This was a case that frustrated law enforcement and the public alike because while it appeared that detectives had “solved” the case, physical evidence was nonexistent, and it all came down to the testimony of a convicted felon, Darrel Wilson, who testified that Sauerbry admitted to him in 2007 or 2008 that he had killed Shipp, then cut up her body and put it in trash bags.

It was a damn shame years before charges and trial occurred, too, because Shipp was an innocent victim. She was going door to door doing market research work in Independence when she disappeared, just vanished. It was pure luck that fisherman found her skull several years later in a body of water. Without that discovery, it is unlikely the state would have been able to charge  Sauerbry.

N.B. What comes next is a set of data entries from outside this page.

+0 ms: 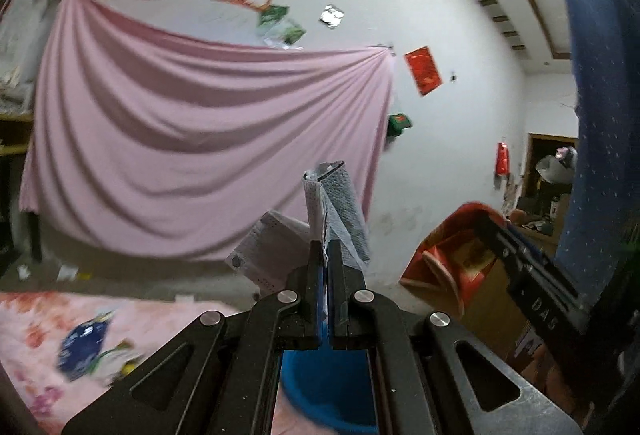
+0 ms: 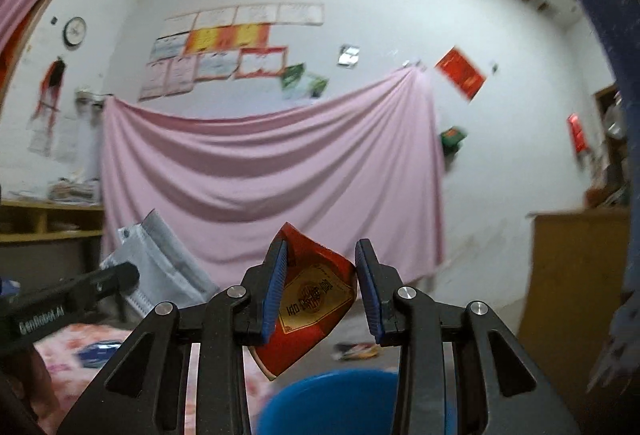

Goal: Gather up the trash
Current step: 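Carry both items over the blue bucket and open both tools to drop them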

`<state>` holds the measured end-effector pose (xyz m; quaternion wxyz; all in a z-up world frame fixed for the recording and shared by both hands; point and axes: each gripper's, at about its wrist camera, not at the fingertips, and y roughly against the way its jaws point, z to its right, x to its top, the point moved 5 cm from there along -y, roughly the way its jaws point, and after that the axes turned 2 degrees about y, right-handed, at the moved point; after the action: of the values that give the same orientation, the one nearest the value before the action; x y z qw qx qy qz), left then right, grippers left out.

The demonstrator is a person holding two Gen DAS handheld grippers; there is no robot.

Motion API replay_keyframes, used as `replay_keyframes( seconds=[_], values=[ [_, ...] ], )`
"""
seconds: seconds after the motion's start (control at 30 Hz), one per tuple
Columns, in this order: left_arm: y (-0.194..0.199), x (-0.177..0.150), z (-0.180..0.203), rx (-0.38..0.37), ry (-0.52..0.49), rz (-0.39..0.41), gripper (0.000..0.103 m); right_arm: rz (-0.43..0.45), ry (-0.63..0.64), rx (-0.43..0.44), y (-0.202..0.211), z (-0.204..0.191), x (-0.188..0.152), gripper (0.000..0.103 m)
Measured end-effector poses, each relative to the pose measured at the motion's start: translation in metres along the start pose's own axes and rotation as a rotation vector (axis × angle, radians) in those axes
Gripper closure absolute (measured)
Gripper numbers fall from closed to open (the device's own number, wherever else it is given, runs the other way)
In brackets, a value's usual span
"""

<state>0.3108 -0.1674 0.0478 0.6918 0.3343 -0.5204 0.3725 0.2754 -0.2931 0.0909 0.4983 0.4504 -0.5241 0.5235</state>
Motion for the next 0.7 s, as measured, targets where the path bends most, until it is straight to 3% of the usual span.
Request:
replay_keyframes(
  seconds=[0.13,0.33,0.7],
  values=[
    [-0.036,-0.015,0.025,-0.030,-0.026,-0.023,0.103,-0.007,0.026,-0.064,-0.007,0.022,-0.010,0.070],
    [-0.068,-0.040,0.049,-0.024,-0.020,-0.126,0.103,-0.100,-0.017,-0.123,-0.008,0.053,-0.049,0.070],
    [-0.101,-0.086,0.059,0.017,-0.016,-0.408,0.103,-0.341,-0.124,-0.130,-0.026,0.075,-0.114,0.070]
  ],
)
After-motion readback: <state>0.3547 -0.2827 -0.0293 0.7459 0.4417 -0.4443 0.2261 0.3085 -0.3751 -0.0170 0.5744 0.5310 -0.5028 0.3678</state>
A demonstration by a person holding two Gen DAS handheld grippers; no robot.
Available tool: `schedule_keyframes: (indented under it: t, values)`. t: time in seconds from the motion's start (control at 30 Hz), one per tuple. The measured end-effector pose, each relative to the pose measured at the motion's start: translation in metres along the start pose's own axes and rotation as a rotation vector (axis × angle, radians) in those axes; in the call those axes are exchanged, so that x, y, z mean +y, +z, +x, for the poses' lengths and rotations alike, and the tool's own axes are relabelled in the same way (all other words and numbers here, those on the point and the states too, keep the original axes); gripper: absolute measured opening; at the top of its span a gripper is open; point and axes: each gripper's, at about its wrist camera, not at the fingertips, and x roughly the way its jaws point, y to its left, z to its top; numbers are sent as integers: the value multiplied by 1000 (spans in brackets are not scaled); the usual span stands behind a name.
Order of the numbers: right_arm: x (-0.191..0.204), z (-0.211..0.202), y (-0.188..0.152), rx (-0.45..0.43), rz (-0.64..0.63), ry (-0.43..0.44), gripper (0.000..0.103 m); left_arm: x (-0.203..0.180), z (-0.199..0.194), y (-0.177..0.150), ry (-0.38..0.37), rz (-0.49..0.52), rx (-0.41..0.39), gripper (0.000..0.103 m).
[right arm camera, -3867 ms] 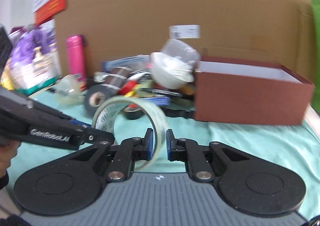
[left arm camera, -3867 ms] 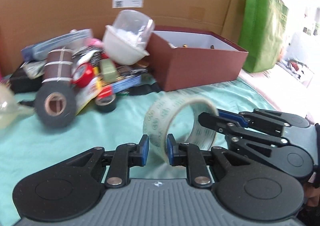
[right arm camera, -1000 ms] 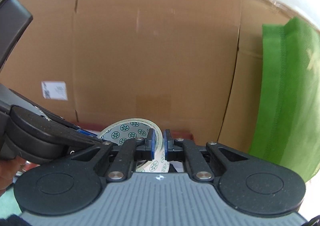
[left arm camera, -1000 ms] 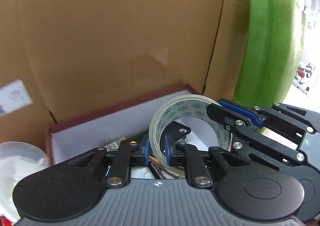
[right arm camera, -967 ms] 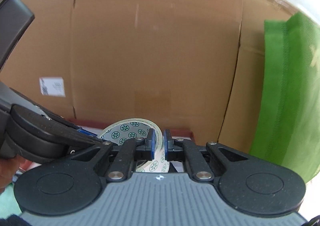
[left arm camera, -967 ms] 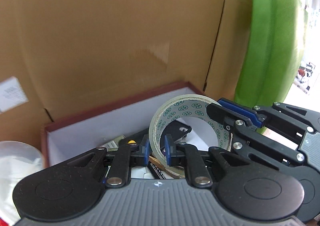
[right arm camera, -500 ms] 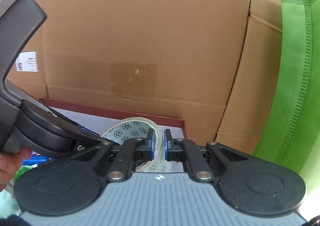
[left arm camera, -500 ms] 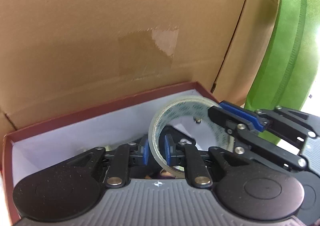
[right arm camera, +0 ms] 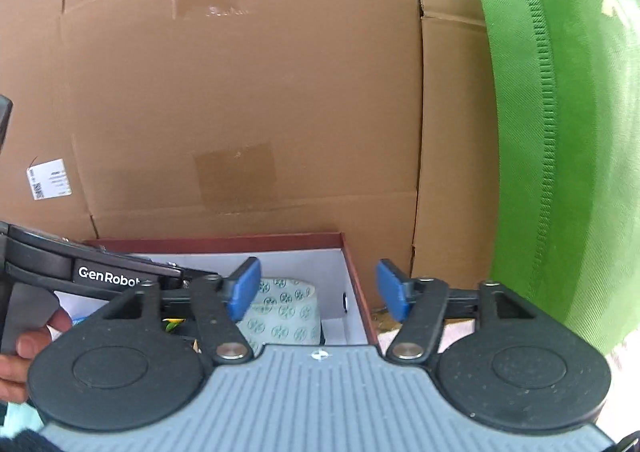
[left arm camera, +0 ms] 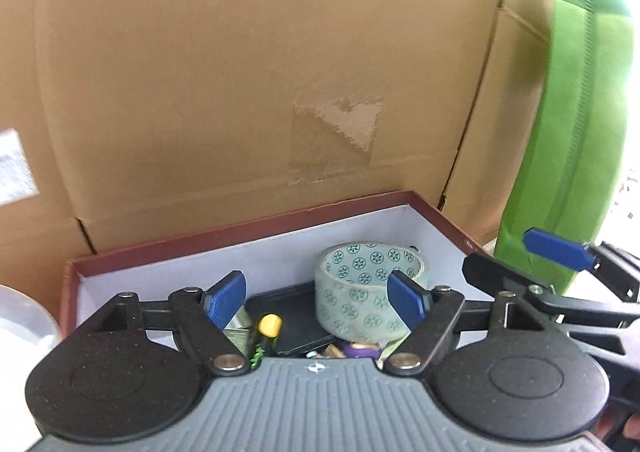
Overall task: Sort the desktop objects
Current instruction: 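Lower the tape roll into the box and open the left gripper, then withdraw the left gripper from the box back toward the black tape roll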
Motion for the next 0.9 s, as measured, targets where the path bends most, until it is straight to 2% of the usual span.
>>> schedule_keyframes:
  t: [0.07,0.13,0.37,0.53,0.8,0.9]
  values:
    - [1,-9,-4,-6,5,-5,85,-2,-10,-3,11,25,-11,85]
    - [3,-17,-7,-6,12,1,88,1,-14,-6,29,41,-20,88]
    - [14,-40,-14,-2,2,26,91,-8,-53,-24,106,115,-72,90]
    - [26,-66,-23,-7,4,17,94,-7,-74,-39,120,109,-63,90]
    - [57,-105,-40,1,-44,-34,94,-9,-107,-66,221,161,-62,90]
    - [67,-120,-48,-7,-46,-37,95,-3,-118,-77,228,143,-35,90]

By that time, Sauerbry had already established himself as a craftier-than-usual criminal, having killed someone in 1998 and managing to avoid prosecution until 2012. It was after that conviction (for which, thankfully, he is serving life without parole) that the Jackson County prosecutor’s office charged him with Shipp’s murder.

I had a little history with this case because I was bureau chief in Independence in 2005 and 2006 — my last stand at The Star — when the crime was still fresh in everyone’s mind but little progress was being made on building a case. I remember there was a prime suspect — Sauerbry, the last known person to see her — but nothing solid tying him to the murder.

…It’s difficult to convict a defendant on the testimony of someone — anyone — who says the offender confessed to him or her. An added problem for prosecutors was that Wilson didn’t come forward after his conversation with Sauerbry. Apparently he just wanted the whole thing to go away. His incriminating story didn’t surface until detectives contacted him.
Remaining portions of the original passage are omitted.